Suretyship as a Security for Obligations

Suretyship as a Security for Obligations


Suretyship is one of the methods of personal security for obligations. Other methods include guarantees, accession to debt, credit insurance, *del credere* liability, and letters of credit.

A personal security for obligations results in the imposition of financial liability on an additional person who, although not a party to the secured obligation, assumes responsibility for fulfilling the debtor's performance. This means that the surety, through a surety agreement concluded with the creditor, undertakes to fulfill the obligation if the debtor fails to do so. The surety's declaration must be made to the creditor in writing under penalty of nullity.

The creditor thus gains an additional person who is liable with their entire estate (both present and future) for the secured obligation. It is important to note that a declaration of suretyship made to the debtor or a third party does not have legal effects concerning the creditor. This principle has been confirmed by the Supreme Court in its ruling dated August 26, 1976 (case no. I CR 339/76), as well as by the Court of Appeal in Gdańsk on May 15, 2013 (case no. V ACa 217/13).

The content of the surety agreement should include the surety's declaration that they undertake to fulfill a specific obligation in the event the debtor fails to do so. Suretyship may be granted subject to a condition or term. The agreement may also limit the surety's liability to a specific amount or portion of the debt.

As the Court of Appeal in Białystok stated in its judgment of August 30, 2019 (case no. I ACa 759/18): *“Considering the joint and several liability of the principal debtor and the surety, the creditor has the right to choose which of them to direct their claim against. Given that suretyship serves as a form of securing obligations, the creditor may demand performance from the surety without involving the principal debtor. From the moment the declaration of suretyship is made, a binding legal relationship arises between the surety and the creditor of the principal debt. Accordingly, the extent of the surety’s liability does not differ from that of the principal debtor.”*

A surety may guarantee future debt up to a predetermined amount. A future debt is one that does not exist at the time the surety agreement is concluded, and at that time, the debtor is not obligated to a specific performance in terms of content and subject matter. However, the surety agreement should specify the legal relationship from which the secured obligation will arise. The Supreme Court has expressly held that the validity of suretyship for future debt does not depend on specifying the amount of the debt in the surety agreement, but it is sufficient to define the debt by indicating its scope (Supreme Court judgments of December 11, 2009, case no. V CSK 215/09; May 13, 2010, case no. IV CSK 558/09; and May 11, 2017, case no. II CSK 496/16).

Suretyship may be provided for a fixed term or indefinitely. However, it is important that the term of the suretyship be explicitly stated in the agreement. In the case of term-limited suretyship, the surety is liable only if the debtor fails to fulfill the obligation within the period specified in the surety agreement. If no term is specified, the suretyship is deemed indefinite and continues as long as the principal obligation exists.

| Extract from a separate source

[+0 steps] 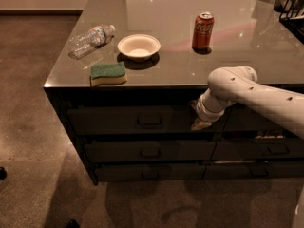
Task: Open top drawer
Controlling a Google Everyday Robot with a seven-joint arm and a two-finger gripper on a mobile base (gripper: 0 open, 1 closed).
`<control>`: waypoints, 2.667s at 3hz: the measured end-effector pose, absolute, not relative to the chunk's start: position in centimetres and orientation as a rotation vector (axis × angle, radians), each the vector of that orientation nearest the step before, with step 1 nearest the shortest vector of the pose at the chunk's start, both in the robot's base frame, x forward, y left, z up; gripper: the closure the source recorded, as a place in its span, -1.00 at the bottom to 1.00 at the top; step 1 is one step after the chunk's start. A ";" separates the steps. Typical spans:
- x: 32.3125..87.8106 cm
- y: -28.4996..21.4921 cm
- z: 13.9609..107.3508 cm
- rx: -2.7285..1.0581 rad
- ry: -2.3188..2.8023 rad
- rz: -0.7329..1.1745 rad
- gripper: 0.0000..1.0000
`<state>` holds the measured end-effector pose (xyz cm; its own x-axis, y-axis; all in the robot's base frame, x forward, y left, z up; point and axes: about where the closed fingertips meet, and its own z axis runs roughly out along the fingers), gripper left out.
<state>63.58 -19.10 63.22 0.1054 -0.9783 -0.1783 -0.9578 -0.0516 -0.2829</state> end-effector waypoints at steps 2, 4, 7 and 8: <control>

An indefinite suretyship may generally be revoked by the surety at any time, terminating the uncertainty about whether their obligation will arise. The revocation may be partial or complete but must occur before the debt arises. Notably, this right cannot be excluded in the agreement. In contrast, term-limited suretyship cannot be revoked.

The surety’s declaration of revocation must be addressed to the creditor, as the declaration of suretyship was made to the creditor. Ideally, it should be in writing to facilitate future proof of the revocation.

Under Article 879 of the Civil Code, the scope of the surety's obligation is determined by the current scope of the debtor’s obligation. However, any legal act between the debtor and creditor after the suretyship is granted cannot increase the surety’s liability. The Supreme Court, in its decision of October 16, 2020 (case no. III CSK 57/20), stated that *“a future debt, as provided for in Article 878(1) of the Civil Code, is one that does not exist at the time the surety agreement is concluded. In such cases, the debtor is not yet obligated to a specific performance in terms of subject matter and content (e.g., where the debt's occurrence depends on a specific condition or event). If, however, at the time of concluding the surety agreement, the debtor is obligated to a specified performance but it is not yet due, the suretyship pertains to an existing debt, not a future debt.”*





In a judgment by the District Court in Kielce on October 24, 2017 (case no. VIII C 261/17), the court considered a case where a landlord sought payment of a debt from a surety who guaranteed the payment of rental obligations. The court emphasized that a debt existing but not yet due is not a future obligation. If, at the time the surety agreement is concluded, the debtor is already obligated to perform a specified act that is not yet due, it concerns an existing debt. The court further noted that periodic obligations arising within an existing obligation, such as rent, are not future debts.